1. ## arc length

I have been working on this problem for a bit and obviously missing something simple. I am finding arc length

Given the equation $\displaystyle y=\frac{3{x^{2/3}}}{2}+4$. I am coming up with $\displaystyle L=\int_{1}^{27}\sqrt{1+x^{1/9}}~dx$. Can I get some help?

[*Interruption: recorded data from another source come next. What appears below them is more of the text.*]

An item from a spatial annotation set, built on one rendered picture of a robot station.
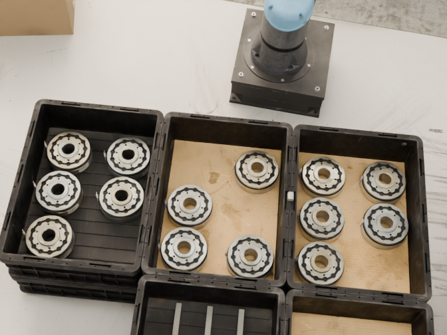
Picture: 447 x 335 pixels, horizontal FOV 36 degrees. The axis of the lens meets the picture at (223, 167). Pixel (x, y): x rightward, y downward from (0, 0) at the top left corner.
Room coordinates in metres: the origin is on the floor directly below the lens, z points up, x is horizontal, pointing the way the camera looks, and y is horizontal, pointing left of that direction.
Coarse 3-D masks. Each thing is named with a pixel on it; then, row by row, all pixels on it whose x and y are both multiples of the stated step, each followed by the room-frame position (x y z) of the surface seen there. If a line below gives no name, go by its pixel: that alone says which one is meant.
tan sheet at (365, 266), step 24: (360, 168) 0.83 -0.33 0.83; (360, 192) 0.76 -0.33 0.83; (360, 216) 0.70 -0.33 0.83; (336, 240) 0.63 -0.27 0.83; (360, 240) 0.64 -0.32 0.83; (360, 264) 0.58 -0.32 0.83; (384, 264) 0.59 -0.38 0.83; (408, 264) 0.59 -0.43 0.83; (384, 288) 0.53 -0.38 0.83; (408, 288) 0.53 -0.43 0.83
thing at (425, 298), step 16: (304, 128) 0.86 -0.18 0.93; (320, 128) 0.87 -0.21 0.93; (336, 128) 0.87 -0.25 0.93; (416, 144) 0.85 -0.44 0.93; (288, 240) 0.58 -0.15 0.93; (288, 256) 0.54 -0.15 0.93; (288, 272) 0.51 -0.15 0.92; (288, 288) 0.48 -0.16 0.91; (304, 288) 0.48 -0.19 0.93; (320, 288) 0.48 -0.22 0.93; (352, 288) 0.48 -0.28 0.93
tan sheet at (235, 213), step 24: (192, 144) 0.85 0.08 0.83; (216, 144) 0.86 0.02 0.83; (192, 168) 0.79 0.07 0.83; (216, 168) 0.79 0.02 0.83; (168, 192) 0.72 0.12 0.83; (216, 192) 0.73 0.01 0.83; (240, 192) 0.73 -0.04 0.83; (216, 216) 0.67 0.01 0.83; (240, 216) 0.67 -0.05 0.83; (264, 216) 0.68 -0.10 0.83; (216, 240) 0.61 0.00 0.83; (216, 264) 0.55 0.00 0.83
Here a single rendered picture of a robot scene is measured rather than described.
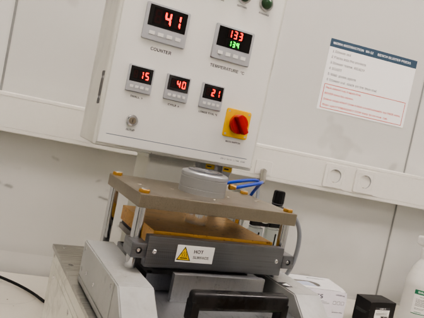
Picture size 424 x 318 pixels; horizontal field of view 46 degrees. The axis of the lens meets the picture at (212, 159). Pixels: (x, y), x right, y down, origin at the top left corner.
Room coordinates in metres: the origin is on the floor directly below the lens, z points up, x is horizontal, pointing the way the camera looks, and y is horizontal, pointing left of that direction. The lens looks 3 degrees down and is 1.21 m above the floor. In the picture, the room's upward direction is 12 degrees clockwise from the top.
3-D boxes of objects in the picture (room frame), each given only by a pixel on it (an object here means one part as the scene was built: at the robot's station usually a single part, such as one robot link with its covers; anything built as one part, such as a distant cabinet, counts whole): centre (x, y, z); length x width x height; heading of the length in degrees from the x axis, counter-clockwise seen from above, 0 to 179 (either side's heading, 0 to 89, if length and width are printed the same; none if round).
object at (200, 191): (0.87, 0.00, 1.08); 0.31 x 0.24 x 0.13; 116
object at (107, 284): (0.71, 0.10, 0.97); 0.25 x 0.05 x 0.07; 26
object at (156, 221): (0.83, 0.00, 1.07); 0.22 x 0.17 x 0.10; 116
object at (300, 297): (0.82, -0.15, 0.97); 0.26 x 0.05 x 0.07; 26
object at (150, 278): (0.83, 0.01, 0.98); 0.20 x 0.17 x 0.03; 116
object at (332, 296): (1.34, -0.30, 0.83); 0.23 x 0.12 x 0.07; 105
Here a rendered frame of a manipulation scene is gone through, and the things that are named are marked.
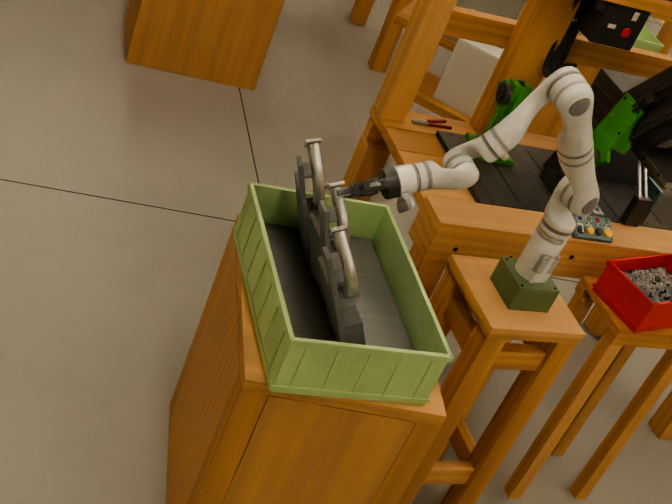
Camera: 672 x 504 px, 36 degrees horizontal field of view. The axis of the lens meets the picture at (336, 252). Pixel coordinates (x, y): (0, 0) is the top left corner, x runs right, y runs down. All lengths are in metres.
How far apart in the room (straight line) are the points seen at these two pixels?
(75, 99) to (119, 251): 1.07
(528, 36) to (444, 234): 0.82
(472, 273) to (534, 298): 0.20
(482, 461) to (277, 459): 0.89
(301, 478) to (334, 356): 0.43
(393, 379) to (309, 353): 0.24
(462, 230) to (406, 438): 0.77
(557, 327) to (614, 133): 0.80
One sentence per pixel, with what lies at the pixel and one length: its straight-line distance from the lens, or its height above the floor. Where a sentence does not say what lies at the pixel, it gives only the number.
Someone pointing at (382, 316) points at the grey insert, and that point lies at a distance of 2.72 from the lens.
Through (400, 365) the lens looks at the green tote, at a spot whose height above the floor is 0.91.
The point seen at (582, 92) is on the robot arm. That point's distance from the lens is 2.50.
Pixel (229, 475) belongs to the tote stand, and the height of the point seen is 0.46.
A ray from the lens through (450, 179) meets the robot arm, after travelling 2.54.
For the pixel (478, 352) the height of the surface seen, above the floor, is 0.75.
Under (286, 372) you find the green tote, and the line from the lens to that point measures 2.41.
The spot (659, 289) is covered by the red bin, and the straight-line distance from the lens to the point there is 3.41.
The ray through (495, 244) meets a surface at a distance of 3.24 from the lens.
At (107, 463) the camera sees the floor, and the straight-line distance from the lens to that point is 3.25.
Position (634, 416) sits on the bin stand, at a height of 0.43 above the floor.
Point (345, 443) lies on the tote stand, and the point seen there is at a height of 0.64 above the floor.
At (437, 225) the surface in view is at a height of 0.88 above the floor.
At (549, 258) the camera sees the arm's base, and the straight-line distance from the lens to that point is 2.95.
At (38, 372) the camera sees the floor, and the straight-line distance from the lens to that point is 3.46.
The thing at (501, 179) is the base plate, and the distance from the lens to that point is 3.50.
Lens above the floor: 2.41
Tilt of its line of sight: 33 degrees down
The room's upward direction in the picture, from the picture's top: 23 degrees clockwise
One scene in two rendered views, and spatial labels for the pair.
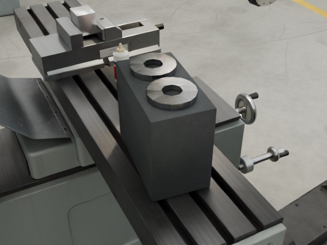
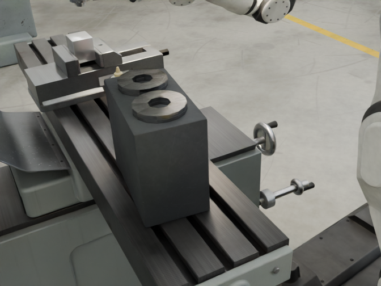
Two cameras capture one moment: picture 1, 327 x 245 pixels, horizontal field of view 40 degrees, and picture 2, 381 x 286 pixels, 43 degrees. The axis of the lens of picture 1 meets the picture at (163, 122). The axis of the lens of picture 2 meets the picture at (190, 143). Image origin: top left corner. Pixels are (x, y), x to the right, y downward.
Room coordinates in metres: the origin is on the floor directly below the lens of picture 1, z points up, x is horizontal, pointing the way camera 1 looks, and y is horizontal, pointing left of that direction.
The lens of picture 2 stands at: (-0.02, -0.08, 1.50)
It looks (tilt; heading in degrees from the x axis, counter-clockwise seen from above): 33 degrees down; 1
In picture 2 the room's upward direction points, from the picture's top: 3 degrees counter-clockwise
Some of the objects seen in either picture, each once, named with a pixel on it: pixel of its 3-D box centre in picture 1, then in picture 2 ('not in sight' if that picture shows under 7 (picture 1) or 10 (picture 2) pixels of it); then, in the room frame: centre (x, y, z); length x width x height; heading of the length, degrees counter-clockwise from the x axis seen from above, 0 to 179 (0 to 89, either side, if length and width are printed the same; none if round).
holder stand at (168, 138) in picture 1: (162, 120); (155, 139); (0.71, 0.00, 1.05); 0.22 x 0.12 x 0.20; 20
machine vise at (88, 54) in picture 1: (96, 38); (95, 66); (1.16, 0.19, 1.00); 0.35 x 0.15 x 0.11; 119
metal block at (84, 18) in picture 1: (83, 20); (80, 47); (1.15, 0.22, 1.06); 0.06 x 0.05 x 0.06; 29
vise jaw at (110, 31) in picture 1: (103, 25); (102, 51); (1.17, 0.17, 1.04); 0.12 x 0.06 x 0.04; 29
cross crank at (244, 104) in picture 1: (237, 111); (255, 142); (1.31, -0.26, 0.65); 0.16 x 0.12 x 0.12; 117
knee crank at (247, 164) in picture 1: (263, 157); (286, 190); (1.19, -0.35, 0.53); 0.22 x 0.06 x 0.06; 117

2. Originally Posted by Possible actuary
I have been working on this problem for a bit and obviously missing something simple. I am finding arc length

Given the equation $\displaystyle y=\frac{3{x^{2/3}}}{2}+4$. I am coming up with $\displaystyle L=\int_{1}^{27}\sqrt{1+x^{1/9}}~dx$. Can I get some help?
Arc length is:

$\displaystyle L = \int_a^b \sqrt{1+[f'(x)]^2}\ dx$

here:

$\displaystyle f(x)=\frac{3{x^{2/3}}}{2}+4$

so:

$\displaystyle f'(x)=x^{-1/3}$

so:

$\displaystyle L = \int_a^b \sqrt{1+x^{-2/3}}\ dx$

RonL

3. ## Re:

Originally Posted by Possible actuary
I have been working on this problem for a bit and obviously missing something simple. I am finding arc length

Given the equation $\displaystyle y=\frac{3{x^{2/3}}}{2}+4$. I am coming up with $\displaystyle L=\int_{1}^{27}\sqrt{1+x^{1/9}}~dx$. Can I get some help?
RE:

4. Originally Posted by qbkr21
RE:
Yes, but the exact value can be found using the u substitution.

5. Originally Posted by curvature
Yes, but the exact value can be found using the u substitution.
Aside from having my (y`)^2 wrong, this is what I was having trouble with. Thanks! I have a graphing calculator, TI 85, but do not know if it can compute arc length. I am sure it can just have not messed with it to find out.